DNA is deposited on a glass slide to make a microarray — but is the technology losing its allure? Credit: P. DUMAS/EURELIOS/SPL

Faster, cheaper DNA sequencing technology is revolutionizing the burgeoning field of personal genomics. But it is having another, more subtle effect. Scientists are using the sequencers to tackle a wide range of research applications, including monitoring gene expression, mapping where proteins bind to the genome and cataloguing sites at which the DNA has been chemically modified. In doing so, they have enabled the technology to encroach on markets that have been dominated — and created — by microarray manufacturers.

The US$700-million market for expression arrays was becoming increasingly competitive even before high-throughput sequencing entered the scene. Once controlled entirely by Affymetrix, an array maker based in Santa Clara, California, the field is now populated by several companies jostling anxiously for position. Researchers initially flocked to microarrays to measure gene expression, then to assay the human genome for the presence of specific sequence variations.

Sequencing is still more expensive than arrays and many labs do not have access to sequencing equipment, which also requires a significant amount of computing infrastructure. But prices are expected to plummet, and the new sequencing platforms are already making their way out of specialized genome sequencing centres and into academic research labs. Californian firms Illumina in San Diego and Applied Biosystems in Foster City, as well as Connecticut-based 454 Life Sciences in Branford (now owned by Roche) all report that most new orders for their machines are coming from places other than sequencing centres.

Sequencing does put microarrays at risk in some areas of the life-sciences research market.

Many researchers feel that sequencing sidesteps several technical limitations of microarrays, such as their failure to detect poorly expressed genes. And mounting dissatisfaction with results from genome-wide scans for genetic links to disease — a major market for genotyping arrays — has fuelled a call for sequencing targeted regions of the genome rather than full genotyping of study participants.

Some researchers predict that array makers who specialize in tailor-made, small-market arrays to suit more specific research needs — such as Roche NimbleGen based in Madison, Wisconsin — are best positioned to cater to the future microarray market. And the low cost and quick analysis of microarrays will ensure that the technology survives for some applications, especially genotyping, says biostatistician Xiaole Shirley Liu of the Harvard School of Public Health in Boston, Massachusetts. But the fact remains: "When possible, biologists are willing to spend more to get better data," says Liu.

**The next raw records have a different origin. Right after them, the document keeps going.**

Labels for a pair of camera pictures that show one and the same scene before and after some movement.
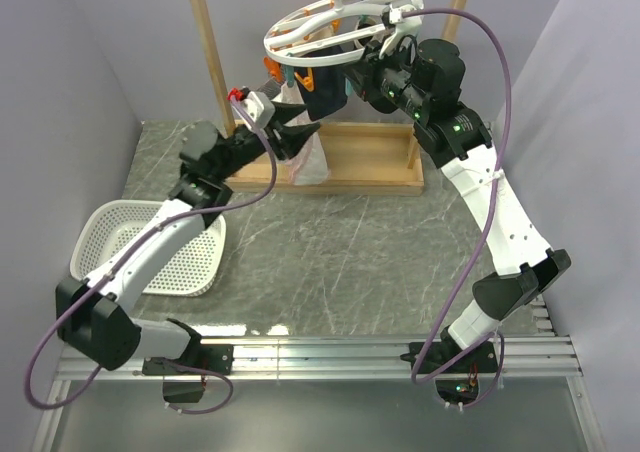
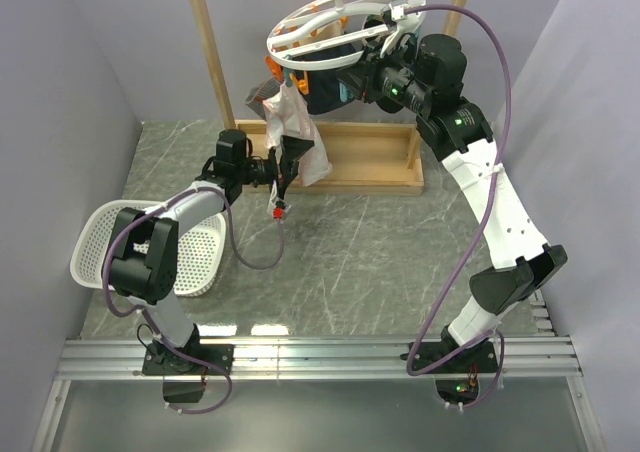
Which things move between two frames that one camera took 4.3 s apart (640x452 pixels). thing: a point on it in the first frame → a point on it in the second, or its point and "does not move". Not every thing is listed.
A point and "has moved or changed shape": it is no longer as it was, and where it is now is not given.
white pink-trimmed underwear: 309,167 has moved or changed shape
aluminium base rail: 547,354 does not move
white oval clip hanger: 337,26 does not move
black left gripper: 292,137 → 292,150
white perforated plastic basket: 102,228 does not move
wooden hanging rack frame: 372,158 does not move

In the past two financial quarters, Affymetrix has acknowledged the growing threat from sequencing. On 13 October, the company said that its revenues for the third quarter of 2008 would come in well below analysts' estimates. "We are very deep into a transition phase of our business," said Affymetrix president Kevin King at the UBS Global Life Sciences Conference in New York last month. "It's going to take several quarters for us to restore the growth that we have had historically."

The company blames the declining growth — revenue was down 1.5% last quarter compared with the same time last year — on shrinking budgets in the pharmaceutical industry. But some analysts think that intrusion of sequencing into the gene-expression market could be having an effect. Although most of Affymetrix's growth is in the genotyping market, sales of expression arrays still account for almost 60% of the company's consumable sales revenue, says Douglas Schenkel, a vice-president at the Boston office of investment banking firm Cowen and Company.

Affymetrix and other microarray manufacturers are striking back with improvements designed to drive prices down and expand into clinical diagnostics, a growing field best suited for mature technologies and less likely to adopt sequencing in the near future. "Sequencing does put microarrays at risk in some areas of the life-sciences research market," says John Sullivan, a research analyst at Leerink Swann, a Boston-based health-care investment bank. "But improved genetic understanding of disease actually opens up the microarray platform to clinical diagnostics."

Manufacturers are also creating arrays that can be used to isolate specific regions of the genome for sequencing, so that researchers will not have to waste resources sequencing random fragments from the entire genome. These products, called 'capture arrays', have created a new market that, notably, is tied to the success of sequencing, says Kevin Meldrum, director of business development and genomics at Agilent, an array-maker in Santa Clara. It was a logical move, he says: "If we didn't do anything, we could be sitting here five to six years from now scratching our heads."